ING Bank has done the strategising and says it still expects a September rate hike but has considered a potential scenario whereby the Bank pauses in September.
"A pause isn't our base case, but we think investors are right to be thinking about one," says James Smith, Developed Markets Economist at ING Bank.
The Bank emphasised at its August policy update it was moving towards a policy that focuses not necessarily on the peak in interest rates, but the longevity of rates at elevated levels.
In short, it will be keen to ensure markets don't start raising bets on interest rate cuts in 2024.
The Bank of England will have watched the Federal Reserve's policy of skipping rate hikes to elongate its own hiking cycle, something that keeps bond yields elevated and financing conditions tight enough to keep inflation expectations at bay.
Contrast this strategy to the Reserve Bank of New Zealand which called a halt to its hiking cycle but has had to contend with rising market bets that it will be amongst the first to cut. Note too how this stance has contributed to the New Zealand Dollar's underperformance.
Above: "Markets are pricing fewer rate cuts in the UK relative to the eurozone/US" - ING.
The Bank of England will want to avoid the RBNZ scenario and mimic the Fed by hinting at pauses in the rate hiking cycle while keenly fending off expectations for cuts.

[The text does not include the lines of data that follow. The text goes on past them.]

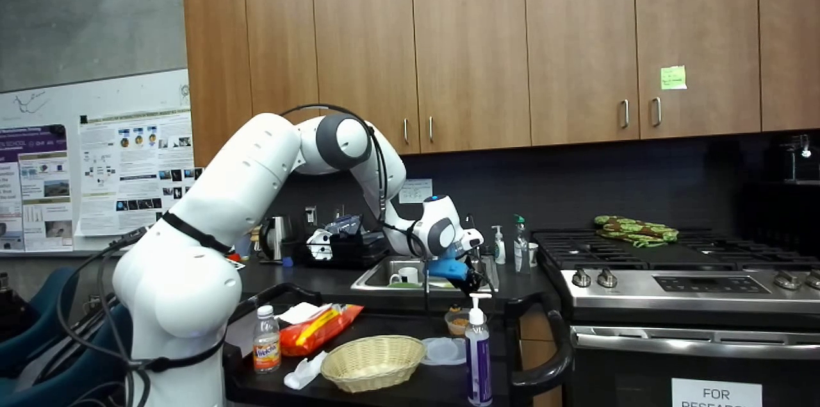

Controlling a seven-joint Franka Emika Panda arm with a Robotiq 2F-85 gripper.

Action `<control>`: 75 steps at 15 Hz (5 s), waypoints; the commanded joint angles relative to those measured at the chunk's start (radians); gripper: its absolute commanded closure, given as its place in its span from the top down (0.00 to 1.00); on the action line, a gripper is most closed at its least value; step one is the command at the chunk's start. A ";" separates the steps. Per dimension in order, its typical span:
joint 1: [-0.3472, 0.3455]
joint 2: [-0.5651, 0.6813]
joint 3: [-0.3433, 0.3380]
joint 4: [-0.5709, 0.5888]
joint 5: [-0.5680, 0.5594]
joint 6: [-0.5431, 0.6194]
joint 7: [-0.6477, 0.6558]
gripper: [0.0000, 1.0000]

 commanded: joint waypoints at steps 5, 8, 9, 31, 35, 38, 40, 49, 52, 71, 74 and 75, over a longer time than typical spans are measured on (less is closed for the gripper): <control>0.045 -0.045 -0.059 -0.027 -0.024 0.037 0.025 0.04; 0.059 -0.048 -0.082 -0.031 -0.027 0.064 0.022 0.04; 0.056 -0.050 -0.078 -0.032 -0.021 0.070 0.014 0.04; -0.192 -0.071 0.216 -0.067 0.184 0.063 -0.160 0.04; -0.263 -0.065 0.289 -0.056 0.257 0.023 -0.230 0.04; -0.300 -0.061 0.325 -0.047 0.311 -0.020 -0.278 0.04; -0.321 -0.059 0.345 -0.042 0.347 -0.047 -0.312 0.04; -0.330 -0.056 0.338 -0.012 0.438 -0.111 -0.380 0.04; -0.288 -0.057 0.281 -0.008 0.395 -0.086 -0.342 0.04; -0.115 -0.032 0.090 0.023 0.156 -0.086 -0.242 0.51; -0.107 -0.036 0.082 0.018 0.146 -0.085 -0.231 0.63; -0.100 -0.041 0.075 0.015 0.141 -0.084 -0.222 0.69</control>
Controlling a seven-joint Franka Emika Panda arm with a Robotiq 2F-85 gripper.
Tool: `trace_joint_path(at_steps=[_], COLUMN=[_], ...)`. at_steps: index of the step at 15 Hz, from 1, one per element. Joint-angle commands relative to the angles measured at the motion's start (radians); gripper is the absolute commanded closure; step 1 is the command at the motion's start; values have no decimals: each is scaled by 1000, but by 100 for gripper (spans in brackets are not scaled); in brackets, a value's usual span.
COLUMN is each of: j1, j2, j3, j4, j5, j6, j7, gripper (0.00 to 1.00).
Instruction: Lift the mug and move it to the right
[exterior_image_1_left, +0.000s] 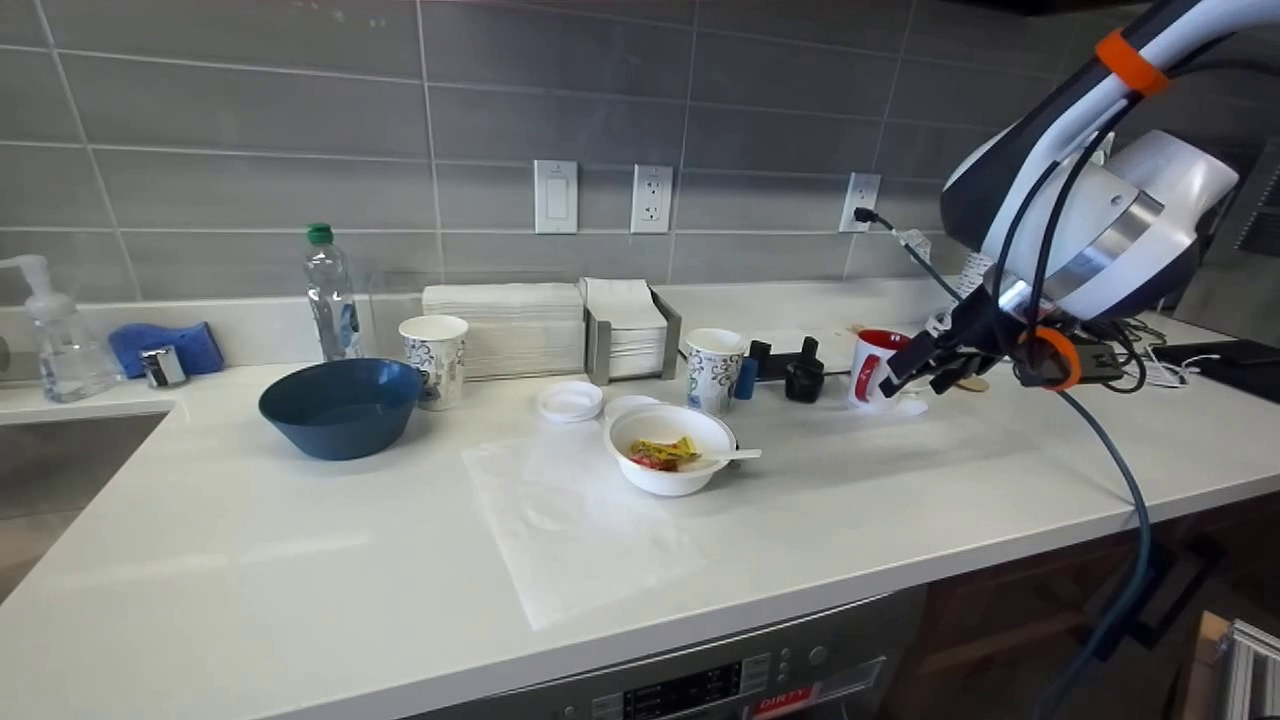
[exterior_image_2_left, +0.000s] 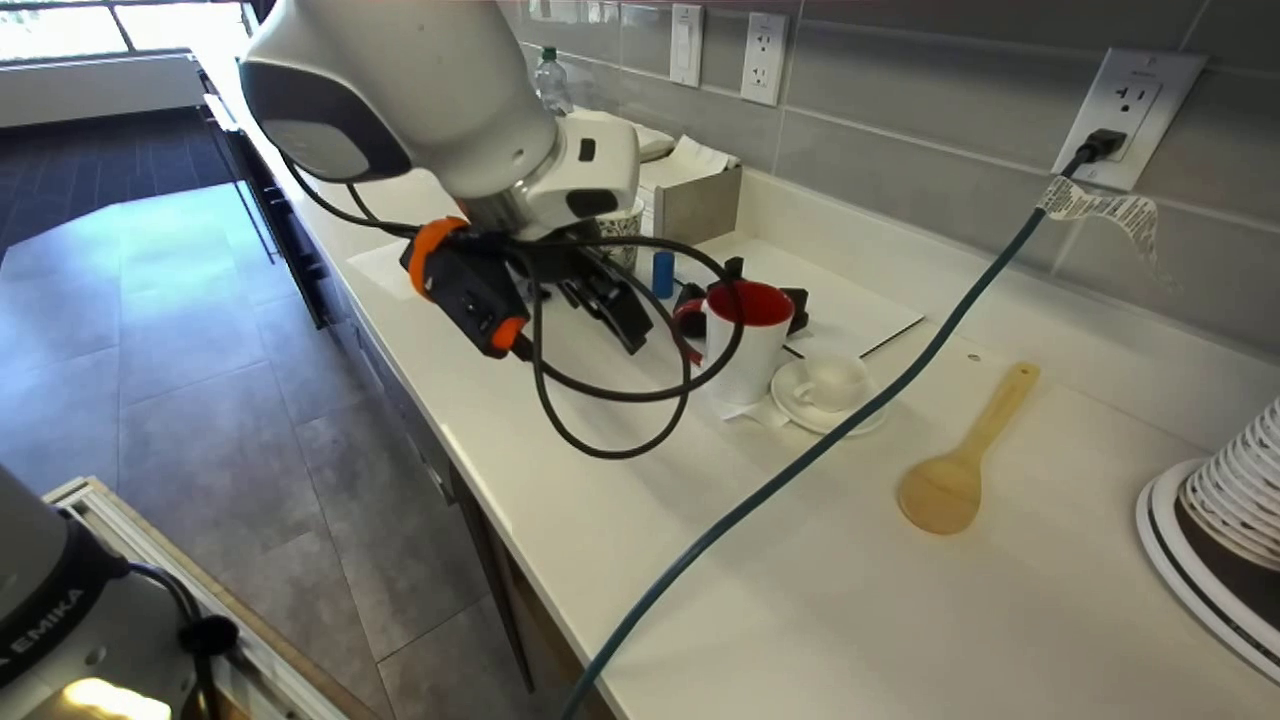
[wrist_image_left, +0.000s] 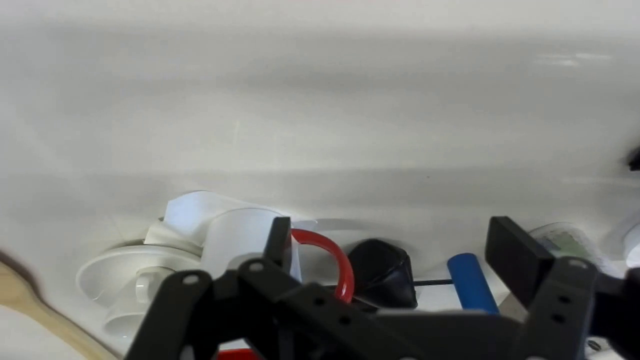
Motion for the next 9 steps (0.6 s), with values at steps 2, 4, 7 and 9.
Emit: trace_joint_path(at_steps=[2,4,7,9], j1=[-50,-53,-25,-29], j2=[98,120,67,113], j3=[85,88,70,70], j4=[0,0,0,5], j5=[-173,-140,-92,-119], j6=[147,156,123,139], j7=[238,208,157,186], gripper=[0,0,0,0])
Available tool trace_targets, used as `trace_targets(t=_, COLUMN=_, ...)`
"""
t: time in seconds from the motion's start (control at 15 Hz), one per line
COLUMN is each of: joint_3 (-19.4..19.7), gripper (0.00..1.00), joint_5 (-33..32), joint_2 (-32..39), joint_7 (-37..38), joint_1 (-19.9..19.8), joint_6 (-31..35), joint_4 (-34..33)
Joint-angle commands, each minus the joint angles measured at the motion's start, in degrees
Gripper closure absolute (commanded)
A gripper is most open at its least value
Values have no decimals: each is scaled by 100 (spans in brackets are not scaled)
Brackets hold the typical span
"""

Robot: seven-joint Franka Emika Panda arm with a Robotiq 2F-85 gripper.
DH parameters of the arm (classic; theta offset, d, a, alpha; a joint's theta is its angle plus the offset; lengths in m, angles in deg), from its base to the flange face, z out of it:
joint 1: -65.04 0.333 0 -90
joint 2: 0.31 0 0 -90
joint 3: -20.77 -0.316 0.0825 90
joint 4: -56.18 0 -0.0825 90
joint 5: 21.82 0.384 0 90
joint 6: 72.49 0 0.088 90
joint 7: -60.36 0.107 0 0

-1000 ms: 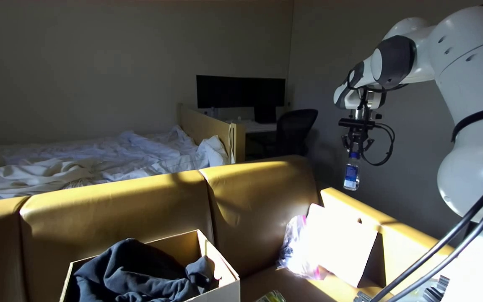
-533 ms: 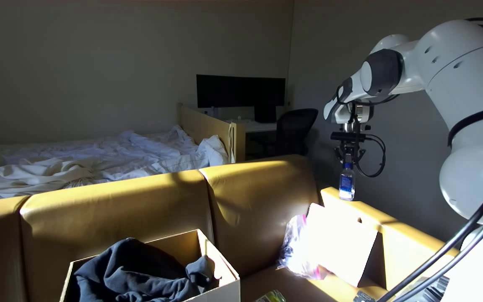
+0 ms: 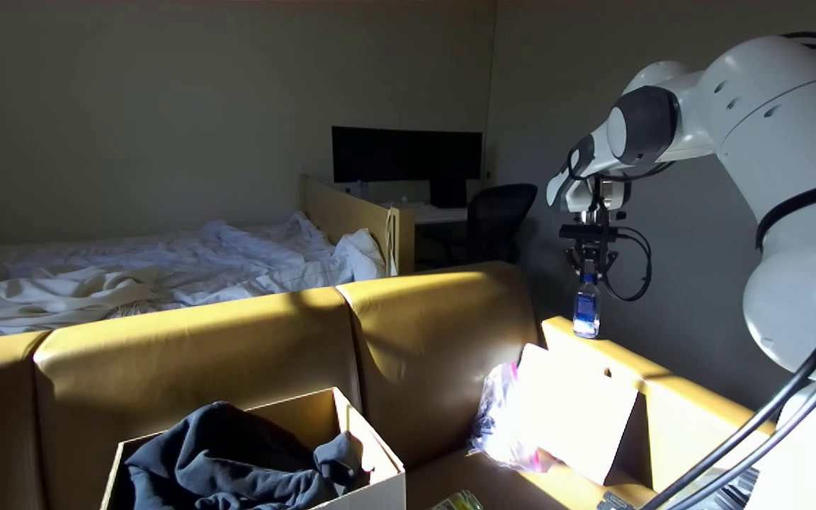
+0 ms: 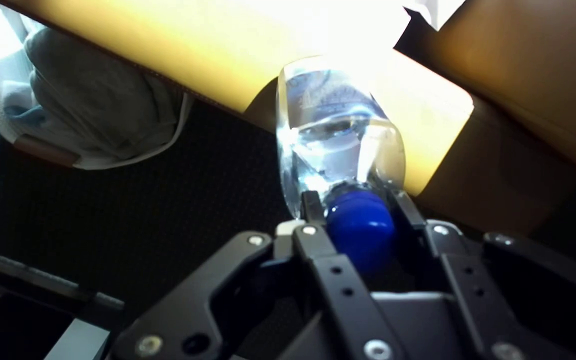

"The Bank is likely to become less focused on how high rates need to go, and instead the central goal will increasingly be to keep market rates (with say two/three-year tenors) elevated long after it stops hiking," says Smith.
But there are also two important labour and inflation data releases between now and the September MPC that could sway the Bank into a hold.
ING's strategising has a pause being more likely if CPI inflation falls from 7.9% to around 6.7% in August and 6.3% in September and private sector wage growth falls from 7.7% to 7.2% in August and 6.9% in September.
ING's base case is however that the Bank hikes again in September and pauses in November as wage growth is likely to prove stubbornly elevated, falling to 6.0% by year-end.
"This is likely to become a central argument for keeping rates higher for longer," says Smith.
A November rate hike will meanwhile be unnecessary as inflation will continue to fall as the impact of retreating gas prices works its way through businesses and households, even weighing on the stubborn services inflation component.
"By November, we expect this story to be more evident, and we should have seen a further gradual improvement in worker supply. Not only that, but assuming both the Fed and ECB appear to have finished hiking by then, the Bank risks being the last hawk standing. Our base case is therefore that the Bank hikes again in September but that this marks the top of the tightening cycle," says Smith.